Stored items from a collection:
-------
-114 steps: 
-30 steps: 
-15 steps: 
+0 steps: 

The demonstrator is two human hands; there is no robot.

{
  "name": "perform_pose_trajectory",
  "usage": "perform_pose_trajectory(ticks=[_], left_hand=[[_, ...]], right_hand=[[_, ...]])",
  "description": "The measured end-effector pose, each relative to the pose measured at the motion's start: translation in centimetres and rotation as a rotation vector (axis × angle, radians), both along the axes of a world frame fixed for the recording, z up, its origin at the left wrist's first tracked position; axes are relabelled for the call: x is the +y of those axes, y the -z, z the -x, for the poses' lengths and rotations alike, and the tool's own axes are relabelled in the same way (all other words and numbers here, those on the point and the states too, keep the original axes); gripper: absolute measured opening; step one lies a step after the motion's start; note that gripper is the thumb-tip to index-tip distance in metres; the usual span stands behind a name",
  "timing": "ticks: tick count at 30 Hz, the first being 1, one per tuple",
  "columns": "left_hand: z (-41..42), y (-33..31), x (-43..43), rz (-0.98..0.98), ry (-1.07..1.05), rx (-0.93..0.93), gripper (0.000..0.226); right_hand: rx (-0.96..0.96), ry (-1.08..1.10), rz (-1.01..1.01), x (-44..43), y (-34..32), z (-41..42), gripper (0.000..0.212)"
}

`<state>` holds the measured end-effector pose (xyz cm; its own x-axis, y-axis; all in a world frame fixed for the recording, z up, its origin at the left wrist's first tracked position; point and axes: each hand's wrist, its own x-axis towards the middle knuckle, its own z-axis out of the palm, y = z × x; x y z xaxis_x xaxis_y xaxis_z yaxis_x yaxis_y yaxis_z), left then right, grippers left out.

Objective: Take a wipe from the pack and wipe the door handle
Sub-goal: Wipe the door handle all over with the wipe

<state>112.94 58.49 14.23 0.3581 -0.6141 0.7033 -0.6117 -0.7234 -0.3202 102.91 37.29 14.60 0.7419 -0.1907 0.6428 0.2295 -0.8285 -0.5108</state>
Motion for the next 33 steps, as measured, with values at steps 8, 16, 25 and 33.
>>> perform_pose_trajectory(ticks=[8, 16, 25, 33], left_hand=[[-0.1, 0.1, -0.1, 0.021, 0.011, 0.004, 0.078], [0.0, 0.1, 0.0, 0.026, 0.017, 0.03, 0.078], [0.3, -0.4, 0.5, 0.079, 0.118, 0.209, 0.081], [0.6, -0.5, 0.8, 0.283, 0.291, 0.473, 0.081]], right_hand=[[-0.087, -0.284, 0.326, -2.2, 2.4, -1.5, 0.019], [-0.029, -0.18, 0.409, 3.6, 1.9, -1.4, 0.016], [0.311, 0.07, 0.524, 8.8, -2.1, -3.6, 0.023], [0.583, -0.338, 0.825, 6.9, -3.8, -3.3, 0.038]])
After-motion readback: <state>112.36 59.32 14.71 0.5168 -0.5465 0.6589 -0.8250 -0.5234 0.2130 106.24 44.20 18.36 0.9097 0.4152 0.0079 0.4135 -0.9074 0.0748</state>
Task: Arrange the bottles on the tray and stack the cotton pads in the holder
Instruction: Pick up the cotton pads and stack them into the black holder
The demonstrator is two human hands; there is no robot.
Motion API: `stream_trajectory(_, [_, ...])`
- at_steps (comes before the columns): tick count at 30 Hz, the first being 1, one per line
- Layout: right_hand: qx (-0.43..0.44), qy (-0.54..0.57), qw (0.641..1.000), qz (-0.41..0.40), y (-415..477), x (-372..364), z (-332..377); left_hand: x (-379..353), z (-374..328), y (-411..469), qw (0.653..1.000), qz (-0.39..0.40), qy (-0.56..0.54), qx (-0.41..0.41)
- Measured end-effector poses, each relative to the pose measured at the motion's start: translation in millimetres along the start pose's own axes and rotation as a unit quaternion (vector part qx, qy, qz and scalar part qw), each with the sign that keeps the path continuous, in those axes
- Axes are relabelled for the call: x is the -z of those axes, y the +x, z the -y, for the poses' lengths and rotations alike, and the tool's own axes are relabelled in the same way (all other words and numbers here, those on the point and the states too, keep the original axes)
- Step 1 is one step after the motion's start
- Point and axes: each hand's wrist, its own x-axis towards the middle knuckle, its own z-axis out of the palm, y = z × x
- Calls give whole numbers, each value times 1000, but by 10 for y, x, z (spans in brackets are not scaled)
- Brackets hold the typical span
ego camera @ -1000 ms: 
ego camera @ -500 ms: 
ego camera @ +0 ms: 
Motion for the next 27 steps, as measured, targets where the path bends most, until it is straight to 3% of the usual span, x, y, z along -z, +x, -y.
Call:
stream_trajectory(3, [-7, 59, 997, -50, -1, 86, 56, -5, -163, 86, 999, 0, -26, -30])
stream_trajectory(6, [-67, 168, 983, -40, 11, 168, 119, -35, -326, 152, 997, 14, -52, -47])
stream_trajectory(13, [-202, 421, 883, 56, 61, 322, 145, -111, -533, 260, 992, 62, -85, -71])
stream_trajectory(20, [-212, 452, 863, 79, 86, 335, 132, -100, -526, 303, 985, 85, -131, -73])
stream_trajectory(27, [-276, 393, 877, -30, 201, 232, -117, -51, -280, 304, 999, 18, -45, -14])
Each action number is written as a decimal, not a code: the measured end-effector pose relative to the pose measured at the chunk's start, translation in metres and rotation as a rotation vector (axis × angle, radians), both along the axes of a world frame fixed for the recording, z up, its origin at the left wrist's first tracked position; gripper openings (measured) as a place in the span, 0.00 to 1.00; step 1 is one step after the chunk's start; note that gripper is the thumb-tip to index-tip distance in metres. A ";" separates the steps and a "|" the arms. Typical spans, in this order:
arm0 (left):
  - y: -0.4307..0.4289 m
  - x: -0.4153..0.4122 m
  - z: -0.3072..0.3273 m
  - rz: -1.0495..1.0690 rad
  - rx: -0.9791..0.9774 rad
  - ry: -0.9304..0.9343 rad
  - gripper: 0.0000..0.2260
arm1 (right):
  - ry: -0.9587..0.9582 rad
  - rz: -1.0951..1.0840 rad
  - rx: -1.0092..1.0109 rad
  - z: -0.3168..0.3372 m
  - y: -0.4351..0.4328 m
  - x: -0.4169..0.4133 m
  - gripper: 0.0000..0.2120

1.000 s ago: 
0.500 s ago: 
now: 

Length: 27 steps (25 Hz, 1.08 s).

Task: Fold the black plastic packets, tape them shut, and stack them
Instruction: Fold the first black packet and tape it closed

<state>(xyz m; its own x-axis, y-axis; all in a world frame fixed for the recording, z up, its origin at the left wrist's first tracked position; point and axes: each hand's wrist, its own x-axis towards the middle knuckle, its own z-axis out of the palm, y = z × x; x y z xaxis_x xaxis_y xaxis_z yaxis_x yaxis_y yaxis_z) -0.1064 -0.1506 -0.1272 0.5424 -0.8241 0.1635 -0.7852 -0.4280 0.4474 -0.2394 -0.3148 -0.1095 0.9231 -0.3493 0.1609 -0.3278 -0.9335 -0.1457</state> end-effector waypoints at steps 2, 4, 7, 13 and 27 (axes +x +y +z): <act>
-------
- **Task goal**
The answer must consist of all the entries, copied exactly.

- **Exercise output**
-114 steps: 
-30 steps: 
-15 steps: 
+0 steps: 

The demonstrator is two human hands; there is no robot.

{
  "name": "perform_pose_trajectory",
  "usage": "perform_pose_trajectory(ticks=[_], left_hand=[[_, ...]], right_hand=[[_, ...]])",
  "description": "The measured end-effector pose, each relative to the pose measured at the motion's start: translation in centimetres and rotation as a rotation vector (axis × angle, radians), both along the axes of a world frame fixed for the recording, z up, its origin at the left wrist's first tracked position; axes are relabelled for the call: x is the +y of those axes, y the -z, z the -x, for the poses' lengths and rotations alike, and the tool's own axes are relabelled in the same way (all other words and numbers here, those on the point and the states too, keep the original axes); gripper: absolute measured opening; step one lies a step after the motion's start; note that gripper is the thumb-tip to index-tip distance in metres; the usual span stands behind a name",
  "timing": "ticks: tick count at 30 Hz, the first being 1, one per tuple",
  "columns": "left_hand: z (-41..42), y (-33..31), x (-43..43), rz (-0.98..0.98), ry (-1.07..1.05), rx (-0.93..0.93), gripper (0.000..0.226); right_hand: rx (-0.96..0.96), ry (-1.08..1.10), rz (-1.01..1.01), x (-44..43), y (-34..32), z (-41..42), gripper (0.000..0.212)"
}

`<state>` holds the measured end-effector pose (xyz cm; its own x-axis, y-axis; all in a world frame fixed for the recording, z up, its origin at the left wrist's first tracked position; point and axes: each hand's wrist, its own x-axis towards the middle knuckle, its own z-axis out of the palm, y = z × x; x y z xaxis_x xaxis_y xaxis_z yaxis_x yaxis_y yaxis_z), left then right, grippers left out.

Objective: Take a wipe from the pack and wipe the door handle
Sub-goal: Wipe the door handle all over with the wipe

<state>112.94 58.49 14.23 0.3581 -0.6141 0.7033 -0.6117 -0.7234 -0.3202 102.91 37.29 14.60 0.7419 -0.1907 0.6428 0.2295 -0.8285 -0.5108</state>
Motion for the next 33 steps, as measured, with values at steps 8, 16, 25 and 33.
>>> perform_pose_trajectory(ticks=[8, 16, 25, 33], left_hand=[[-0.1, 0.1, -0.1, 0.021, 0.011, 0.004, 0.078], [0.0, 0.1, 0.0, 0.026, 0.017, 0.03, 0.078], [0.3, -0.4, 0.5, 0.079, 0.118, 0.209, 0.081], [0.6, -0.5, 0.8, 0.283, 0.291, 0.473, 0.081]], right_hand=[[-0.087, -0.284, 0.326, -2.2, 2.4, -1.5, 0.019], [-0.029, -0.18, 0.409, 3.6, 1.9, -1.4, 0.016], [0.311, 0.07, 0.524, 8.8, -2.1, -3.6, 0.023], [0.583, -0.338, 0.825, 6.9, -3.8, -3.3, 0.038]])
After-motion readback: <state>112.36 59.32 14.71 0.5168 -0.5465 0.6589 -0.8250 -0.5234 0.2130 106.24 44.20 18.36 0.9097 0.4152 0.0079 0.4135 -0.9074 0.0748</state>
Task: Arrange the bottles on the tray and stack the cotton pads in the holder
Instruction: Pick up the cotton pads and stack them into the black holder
The demonstrator is two human hands; there is no robot.
Motion API: `stream_trajectory(_, [_, ...])`
- at_steps (comes before the columns): tick count at 30 Hz, the first being 1, one per line
- Layout: right_hand: qx (-0.43..0.44), qy (-0.54..0.57), qw (0.641..1.000), qz (-0.41..0.40), y (-415..477), x (-372..364), z (-332..377); left_hand: x (-379..353), z (-374..328), y (-411..469), qw (0.653..1.000), qz (-0.39..0.40), qy (-0.56..0.54), qx (-0.41..0.41)
- Measured end-effector poses, each relative to the pose measured at the motion's start: translation in millimetres along the start pose's own axes and rotation as a unit quaternion (vector part qx, qy, qz and scalar part qw), each with the sign that keeps the path continuous, in those axes
- Axes are relabelled for the call: x is the -z of those axes, y the +x, z the -y, for the poses' lengths and rotations alike, and the tool's own axes are relabelled in the same way (all other words and numbers here, those on the point and the states too, keep the original axes)
- Step 1 is one step after the motion's start
- Point and axes: each hand's wrist, its own x-axis towards the middle knuckle, its own z-axis out of the palm, y = z × x
- Calls give whole numbers, each value times 1000, but by 10 for y, x, z (spans in brackets are not scaled)
- Brackets hold the typical span
ego camera @ -1000 ms: 
ego camera @ -500 ms: 
ego camera @ +0 ms: 
Motion for the next 27 steps, as measured, targets where the path bends most, until it is straight to 3% of the usual span, x, y, z along -z, +x, -y.
Call:
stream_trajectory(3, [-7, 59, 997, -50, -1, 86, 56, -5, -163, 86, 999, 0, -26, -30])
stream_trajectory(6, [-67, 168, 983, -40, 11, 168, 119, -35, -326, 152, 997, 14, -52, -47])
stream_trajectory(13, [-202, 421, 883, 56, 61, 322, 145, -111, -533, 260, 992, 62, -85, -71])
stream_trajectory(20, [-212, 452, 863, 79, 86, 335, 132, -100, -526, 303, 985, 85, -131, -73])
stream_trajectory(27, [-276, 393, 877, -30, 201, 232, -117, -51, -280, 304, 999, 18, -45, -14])
Each action number is written as a decimal, not a code: the measured end-effector pose relative to the pose measured at the chunk's start, translation in metres and rotation as a rotation vector (axis × angle, radians), both along the axes of a world frame fixed for the recording, z up, its origin at the left wrist's first tracked position; gripper openings (measured) as a place in the span, 0.00 to 1.00; step 1 is one step after the chunk's start; note that gripper is the thumb-tip to index-tip distance in metres. A ";" separates the steps and a "|" the arms. Typical spans, in this order:
arm0 (left):
  - y: -0.4307..0.4289 m
  - x: -0.4153..0.4122 m
  - z: -0.3072..0.3273 m
  - rz: -1.0495..1.0690 rad
  - rx: -0.9791..0.9774 rad
  - ry: -0.9304..0.9343 rad
  - gripper: 0.0000..0.2260
arm1 (right):
  - ry: -0.9587..0.9582 rad
  - rz: -1.0951..1.0840 rad
  - rx: -1.0092..1.0109 rad
  - z: -0.3168..0.3372 m
  - y: -0.4351..0.4328 m
  - x: -0.4169..0.4133 m
  - gripper: 0.0000..0.2120

1.000 s ago: 
0.500 s ago: 
now: 

Length: 27 steps (25 Hz, 1.08 s).

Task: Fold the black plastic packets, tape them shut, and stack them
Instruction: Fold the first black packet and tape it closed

<state>(xyz m; its own x-axis, y-axis; all in a world frame fixed for the recording, z up, its origin at the left wrist's first tracked position; point and axes: each hand's wrist, its own x-axis towards the middle knuckle, its own z-axis out of the palm, y = z × x; x y z xaxis_x xaxis_y xaxis_z yaxis_x yaxis_y yaxis_z) -0.1064 -0.1506 -0.1272 0.5424 -0.8241 0.1635 -0.7852 -0.4280 0.4474 -0.2394 -0.3148 -0.1095 0.9231 -0.3493 0.1609 -0.3278 -0.9335 -0.1457</state> end-effector waypoints at steps 2, 4, 7, 13 and 27 (axes +x +y +z): <act>

No further output is required here.